STORED DATA.
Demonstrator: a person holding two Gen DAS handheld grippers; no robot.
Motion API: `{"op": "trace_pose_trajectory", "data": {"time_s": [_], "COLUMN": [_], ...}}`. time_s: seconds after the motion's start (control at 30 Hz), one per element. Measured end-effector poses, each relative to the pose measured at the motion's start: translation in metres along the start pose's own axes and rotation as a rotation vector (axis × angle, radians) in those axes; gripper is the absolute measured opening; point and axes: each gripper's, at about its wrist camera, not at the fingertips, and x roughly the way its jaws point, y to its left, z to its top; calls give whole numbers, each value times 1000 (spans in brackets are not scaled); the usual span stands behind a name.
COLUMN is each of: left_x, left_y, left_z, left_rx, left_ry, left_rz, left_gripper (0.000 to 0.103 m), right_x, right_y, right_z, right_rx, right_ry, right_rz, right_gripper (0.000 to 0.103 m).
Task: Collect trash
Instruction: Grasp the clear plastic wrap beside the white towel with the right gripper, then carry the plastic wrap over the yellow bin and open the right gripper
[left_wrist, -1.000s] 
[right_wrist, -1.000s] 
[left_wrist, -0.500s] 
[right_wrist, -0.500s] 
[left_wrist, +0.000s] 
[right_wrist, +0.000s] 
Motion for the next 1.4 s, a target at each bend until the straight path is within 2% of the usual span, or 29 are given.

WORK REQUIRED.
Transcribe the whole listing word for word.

TASK ANSWER.
Demonstrator: a person holding two Gen DAS handheld grippers; no robot.
Motion API: `{"op": "trace_pose_trajectory", "data": {"time_s": [_], "COLUMN": [_], ...}}`. time_s: seconds after the motion's start (control at 30 Hz), one per element. Measured end-effector poses, each relative to the pose measured at the motion's start: translation in metres along the start pose's own axes and rotation as a rotation vector (axis × angle, radians) in those axes; gripper is the absolute measured opening; point and axes: each gripper's, at about its wrist camera, not at the fingertips, and x roughly the way its jaws point, y to its left, z to its top; calls give whole numbers, each value times 1000 (spans in brackets are not scaled); the usual span stands behind a name.
COLUMN is each of: left_x, left_y, left_z, left_rx, left_ry, left_rz, left_gripper (0.000 to 0.103 m), right_x, right_y, right_z, right_rx, right_ry, right_rz, right_gripper (0.000 to 0.103 m).
Task: Collect trash
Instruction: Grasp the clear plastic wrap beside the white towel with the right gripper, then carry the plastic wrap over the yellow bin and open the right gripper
[left_wrist, -1.000s] 
[right_wrist, -1.000s] 
[left_wrist, -0.500s] 
[right_wrist, -0.500s] 
[left_wrist, +0.000s] 
[right_wrist, +0.000s] 
Motion for the next 1.4 s, a target at each bend until the straight path is within 2% of the usual span, or 29 are given.

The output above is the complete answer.